A first occurrence of misbehavior involving food or bodily waste is subject to a nutraloaf diet for three consecutive days. A subsequent occurrence can result in seven more days. Coupe said a decision to order a loaf diet requires a medical review and approval by the warden.
Meanwhile, state officials are asking a federal judge to dismiss a lawsuit filed by Dickens over his treatment in prison, including a claim that he was “constructively starved” when placed on a nutraloaf diet for five consecutive weeks in 2009.
“It started to affect my health. I lost like 60 pounds,” said Dickens, who says he suffered from frequent blackouts and low blood pressure.

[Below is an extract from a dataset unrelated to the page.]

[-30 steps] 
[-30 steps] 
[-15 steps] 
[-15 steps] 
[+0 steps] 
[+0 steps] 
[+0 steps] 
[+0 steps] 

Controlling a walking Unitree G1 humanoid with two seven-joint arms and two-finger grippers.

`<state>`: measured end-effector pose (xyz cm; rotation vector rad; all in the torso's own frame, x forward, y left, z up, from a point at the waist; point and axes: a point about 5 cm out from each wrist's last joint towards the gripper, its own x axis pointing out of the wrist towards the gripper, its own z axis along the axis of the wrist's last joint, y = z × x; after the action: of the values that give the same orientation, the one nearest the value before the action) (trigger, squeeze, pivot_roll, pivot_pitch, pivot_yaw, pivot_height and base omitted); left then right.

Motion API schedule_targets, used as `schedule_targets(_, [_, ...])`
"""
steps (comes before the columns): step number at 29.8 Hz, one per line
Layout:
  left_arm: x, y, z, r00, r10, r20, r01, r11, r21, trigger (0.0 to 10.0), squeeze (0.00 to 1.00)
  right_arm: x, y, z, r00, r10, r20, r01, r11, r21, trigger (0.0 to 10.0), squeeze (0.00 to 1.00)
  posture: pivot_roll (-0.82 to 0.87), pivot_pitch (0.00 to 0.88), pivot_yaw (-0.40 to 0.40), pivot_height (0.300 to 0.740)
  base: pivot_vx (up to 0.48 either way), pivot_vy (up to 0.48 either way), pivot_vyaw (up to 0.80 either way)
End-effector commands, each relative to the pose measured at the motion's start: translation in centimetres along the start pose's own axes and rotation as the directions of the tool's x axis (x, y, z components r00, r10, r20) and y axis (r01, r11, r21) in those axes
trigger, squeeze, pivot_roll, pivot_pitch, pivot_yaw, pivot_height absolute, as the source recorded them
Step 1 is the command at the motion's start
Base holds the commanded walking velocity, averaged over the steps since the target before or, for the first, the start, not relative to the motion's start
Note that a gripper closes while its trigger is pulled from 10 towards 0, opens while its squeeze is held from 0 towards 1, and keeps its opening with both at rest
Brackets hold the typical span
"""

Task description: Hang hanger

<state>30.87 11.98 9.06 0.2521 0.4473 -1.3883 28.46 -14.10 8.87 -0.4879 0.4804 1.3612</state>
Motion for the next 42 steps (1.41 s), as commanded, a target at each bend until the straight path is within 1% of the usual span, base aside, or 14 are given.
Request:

Prison officials maintain that they did not violate Dickens’ rights and that the loaf provides the daily nutrients a prisoner needs.
That doesn’t mean it has to taste good.
During the AP’s visit with Dickens, prison officials served a loaf for a taste test.
“They always bring out the best for the company,” joked Dickens, saying the loaf was moist and well-cooked, with a better consistency than usual.
This reporter found the “best” to be a bland, brownish, earthy, suet-like concoction, occupying a culinary space somewhere between a loaf and a casserole. A crumbly, zucchini bread-type mashup gone awry. Not as awful as feared, but sorely wanting some spicing or saucing up.
During a follow-up prison visit, the AP got a chance to taste another loaf, which had more of an orange tint, perhaps because of more cheese sauce or carrots, even though kitchen workers follow a strict recipe.
This version was far tastier than the first, with prison staffers agreeing it was roughly comparable to lasagna.
“It’s all right. It will fill you up,” inmate Antoine Money said after his first taste of nutraloaf. Money, who works as a diet cook in the prison kitchen, has prepared nutraloaf several times for other prisoners but, unlike Dickens, had never tasted it previously.
“I think Mr. Dickens was keeping the AMP in business for a while,” food service director Chris Senato said jokingly.
Dickens, who was sentenced to four years behind bars in 2002 for assault, has been convicted 18 times since then for assault in a detention facility, often involving flinging bodily waste. Without those additional 18 charges, he would have been released in 2006 but is now looking at a release date of 2051.
Dickens says he’s not a trouble maker and that guards frequently bait him and taunt him.
“Rules go both ways. Your authority ends where abuse begins,” said Dickens, who has developed a strategy for confronting the loaf: He first goes for the pineapple chunks, then picks around the corners and edges for whatever else he can stomach.
“It’s not something you swallow easily,” he said. “After you take two or three bites, you want to gargle and barf.”